EXERCISE BRIEF: Could you output all of the records below exactly as they appear?

EXTRACTED ENTRIES:
____

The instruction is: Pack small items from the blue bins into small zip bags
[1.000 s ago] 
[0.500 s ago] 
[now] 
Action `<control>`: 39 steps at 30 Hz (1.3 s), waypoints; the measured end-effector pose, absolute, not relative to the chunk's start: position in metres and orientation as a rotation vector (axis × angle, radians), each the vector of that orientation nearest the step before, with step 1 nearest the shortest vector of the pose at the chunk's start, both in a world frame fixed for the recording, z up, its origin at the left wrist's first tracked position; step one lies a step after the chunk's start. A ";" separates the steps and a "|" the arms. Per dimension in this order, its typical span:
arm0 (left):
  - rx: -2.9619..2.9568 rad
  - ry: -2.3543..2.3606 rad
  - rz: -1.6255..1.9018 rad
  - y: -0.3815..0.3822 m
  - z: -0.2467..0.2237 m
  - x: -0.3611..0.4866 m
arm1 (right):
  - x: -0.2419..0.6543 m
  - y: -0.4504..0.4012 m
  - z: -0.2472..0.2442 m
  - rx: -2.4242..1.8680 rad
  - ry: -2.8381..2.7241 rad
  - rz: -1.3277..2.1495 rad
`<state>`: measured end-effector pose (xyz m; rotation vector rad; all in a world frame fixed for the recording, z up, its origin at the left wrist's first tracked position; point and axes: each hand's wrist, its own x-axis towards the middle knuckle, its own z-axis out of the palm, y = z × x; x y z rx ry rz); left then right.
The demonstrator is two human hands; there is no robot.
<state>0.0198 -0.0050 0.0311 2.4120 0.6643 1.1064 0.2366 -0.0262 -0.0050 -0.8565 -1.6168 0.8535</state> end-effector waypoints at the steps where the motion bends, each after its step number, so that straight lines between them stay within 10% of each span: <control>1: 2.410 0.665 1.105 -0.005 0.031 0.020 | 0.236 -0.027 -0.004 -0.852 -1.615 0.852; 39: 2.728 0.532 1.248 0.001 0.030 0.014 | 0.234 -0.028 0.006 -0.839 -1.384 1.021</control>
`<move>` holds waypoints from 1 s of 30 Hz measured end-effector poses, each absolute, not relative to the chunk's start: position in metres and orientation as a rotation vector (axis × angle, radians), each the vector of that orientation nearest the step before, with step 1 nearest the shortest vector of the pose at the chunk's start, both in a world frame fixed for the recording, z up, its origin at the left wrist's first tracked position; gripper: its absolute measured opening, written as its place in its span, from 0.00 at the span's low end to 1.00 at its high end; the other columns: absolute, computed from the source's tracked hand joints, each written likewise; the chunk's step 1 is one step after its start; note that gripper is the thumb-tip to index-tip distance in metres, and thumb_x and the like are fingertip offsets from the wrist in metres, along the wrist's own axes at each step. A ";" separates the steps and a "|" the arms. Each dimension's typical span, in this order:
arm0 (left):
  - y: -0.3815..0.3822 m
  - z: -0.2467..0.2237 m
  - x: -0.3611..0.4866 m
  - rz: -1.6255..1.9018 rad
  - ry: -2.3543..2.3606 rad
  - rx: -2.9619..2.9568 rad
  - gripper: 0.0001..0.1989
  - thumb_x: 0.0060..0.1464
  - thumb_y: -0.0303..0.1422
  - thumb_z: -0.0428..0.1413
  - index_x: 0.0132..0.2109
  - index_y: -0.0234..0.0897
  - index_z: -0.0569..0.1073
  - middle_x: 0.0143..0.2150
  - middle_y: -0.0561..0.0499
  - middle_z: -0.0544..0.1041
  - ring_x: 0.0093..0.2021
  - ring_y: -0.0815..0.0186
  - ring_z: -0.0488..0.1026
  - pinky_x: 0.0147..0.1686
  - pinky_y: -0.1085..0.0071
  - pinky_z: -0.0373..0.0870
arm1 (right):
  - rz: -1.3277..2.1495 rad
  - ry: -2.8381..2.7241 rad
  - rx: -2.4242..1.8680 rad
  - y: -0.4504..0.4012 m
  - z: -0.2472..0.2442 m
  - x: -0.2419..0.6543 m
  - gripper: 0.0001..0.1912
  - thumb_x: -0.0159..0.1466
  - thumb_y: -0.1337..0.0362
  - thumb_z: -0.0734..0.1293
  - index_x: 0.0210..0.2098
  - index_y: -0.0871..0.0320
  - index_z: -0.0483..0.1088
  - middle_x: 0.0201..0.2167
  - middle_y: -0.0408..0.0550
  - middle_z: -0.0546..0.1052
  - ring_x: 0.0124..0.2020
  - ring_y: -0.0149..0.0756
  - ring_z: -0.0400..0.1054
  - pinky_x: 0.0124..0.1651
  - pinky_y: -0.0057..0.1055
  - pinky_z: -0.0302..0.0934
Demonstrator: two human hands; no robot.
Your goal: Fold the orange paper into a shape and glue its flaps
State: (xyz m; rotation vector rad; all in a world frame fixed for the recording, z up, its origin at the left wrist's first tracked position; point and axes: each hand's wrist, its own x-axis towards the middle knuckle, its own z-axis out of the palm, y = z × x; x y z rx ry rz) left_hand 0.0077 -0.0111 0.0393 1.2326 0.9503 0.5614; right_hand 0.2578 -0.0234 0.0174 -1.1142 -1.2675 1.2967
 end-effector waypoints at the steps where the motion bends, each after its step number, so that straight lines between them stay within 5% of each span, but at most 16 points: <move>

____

EXPECTED ANSWER:
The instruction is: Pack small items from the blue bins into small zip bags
[1.000 s ago] 
[0.500 s ago] 
[now] 
Action `<control>`: 39 steps at 30 Hz (1.3 s), waypoints; the measured end-effector pose, absolute, not relative to the chunk's start: position in metres and orientation as a rotation vector (axis × angle, radians), each the vector of that orientation nearest the step before, with step 1 nearest the shortest vector of the pose at the chunk's start, both in a world frame fixed for the recording, z up, its origin at the left wrist's first tracked position; step one lies a step after the chunk's start. A ";" separates the steps and a "|" the arms. Per dimension in this order, its typical span:
arm0 (left):
  - rx: -2.9619..2.9568 rad
  - ry: -2.3543..2.3606 rad
  - rz: -1.6255..1.9018 rad
  - y: -0.3815..0.3822 m
  - z: -0.2467..0.2237 m
  - x: -0.3611..0.4866 m
arm1 (right):
  - x: -0.2419..0.6543 m
  - y: -0.4504..0.4012 m
  - z: -0.2472..0.2442 m
  - rx: -2.4242..1.8680 rad
  - ry: -2.8381..2.7241 rad
  - rz: -1.3277..2.1495 rad
`<state>`: measured end-effector pose (xyz m; rotation vector rad; all in a world frame fixed for the recording, z up, its origin at the left wrist's first tracked position; point and axes: each hand's wrist, its own x-axis towards the middle knuckle, its own z-axis out of the palm, y = z × x; x y z rx ry rz); left then right.
The demonstrator is two human hands; there is no robot.
<state>0.0198 -0.0050 0.0311 2.4120 0.6643 1.1064 0.2366 -0.0262 -0.0050 -0.8565 -1.6168 0.8535</state> end-effector waypoints at the steps where the motion bends, each after its step number, so that straight lines between them stay within 10% of each span: <control>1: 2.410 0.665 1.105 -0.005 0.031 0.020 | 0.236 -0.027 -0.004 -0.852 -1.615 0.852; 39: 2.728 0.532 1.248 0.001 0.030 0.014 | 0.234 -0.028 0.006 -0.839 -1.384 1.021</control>
`<move>` holds waypoints from 1 s of 30 Hz measured end-effector poses, each absolute, not relative to the chunk's start: position in metres and orientation as a rotation vector (axis × angle, radians), each the vector of that orientation nearest the step before, with step 1 nearest the shortest vector of the pose at the chunk's start, both in a world frame fixed for the recording, z up, its origin at the left wrist's first tracked position; gripper: its absolute measured opening, written as its place in its span, from 0.00 at the span's low end to 1.00 at its high end; the other columns: absolute, computed from the source's tracked hand joints, each written likewise; the chunk's step 1 is one step after its start; note that gripper is the thumb-tip to index-tip distance in metres, and thumb_x and the like are fingertip offsets from the wrist in metres, along the wrist's own axes at each step. A ";" separates the steps and a "|" the arms. Each dimension's typical span, in this order:
arm0 (left):
  - y: -0.3815..0.3822 m
  - z: -0.2467..0.2237 m
  - x: -0.3611..0.4866 m
  - rz: -1.6255..1.9018 rad
  - ry: -2.3543..2.3606 rad
  - rx: -2.9619..2.9568 rad
  - gripper: 0.0001..0.1989
  - thumb_x: 0.0060..0.1464
  - thumb_y: -0.0303..0.1422
  - thumb_z: -0.0428..0.1413
  - index_x: 0.0132..0.2109
  - index_y: -0.0234..0.0897
  - index_z: -0.0569..0.1073
  - middle_x: 0.0143..0.2150
  - middle_y: -0.0561..0.0499
  - middle_z: -0.0544..0.1041
  - ring_x: 0.0093..0.2021
  - ring_y: -0.0815..0.0186
  - ring_z: -0.0488..0.1026
  - pinky_x: 0.0147..0.1686
  - pinky_y: -0.1085..0.0071
  - pinky_z: -0.0373..0.0870
arm1 (right):
  - rz: -1.3277..2.1495 rad
  - ry: -2.8381..2.7241 rad
  - rx: -2.4242..1.8680 rad
  - y: -0.4504..0.4012 m
  - z: -0.2472..0.2442 m
  - x: -0.2419..0.6543 m
  - gripper: 0.0001..0.1912
  - thumb_x: -0.0159..0.1466
  - thumb_y: -0.1337..0.0362
  - thumb_z: -0.0734..0.1293
  - index_x: 0.0210..0.2098
  - index_y: -0.0871..0.0320
  - index_z: -0.0483..0.1088
  - middle_x: 0.0201..0.2167
  - middle_y: -0.0408..0.0550
  - middle_z: -0.0546..0.1052
  - ring_x: 0.0124..0.2020
  - ring_y: -0.0149..0.0756
  - ring_z: -0.0400..0.1054
  - pinky_x: 0.0124..0.1651
  - pinky_y: -0.0057..0.1055
  - pinky_z: -0.0302..0.0934
Demonstrator: two human hands; no robot.
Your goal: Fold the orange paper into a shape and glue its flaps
State: (xyz m; rotation vector rad; all in a world frame fixed for the recording, z up, its origin at the left wrist's first tracked position; point and axes: each hand's wrist, its own x-axis towards the middle knuckle, its own z-axis out of the palm, y = z × x; x y z rx ry rz) left_hand 0.0077 -0.0111 0.0393 1.2326 0.9503 0.5614; right_hand 0.2578 -0.0234 0.0174 -1.1142 -1.2675 1.2967
 end-effector waypoints at the steps where the motion bends, each after its step number, so that straight lines between them stay within 5% of each span, but at most 16 points: <move>

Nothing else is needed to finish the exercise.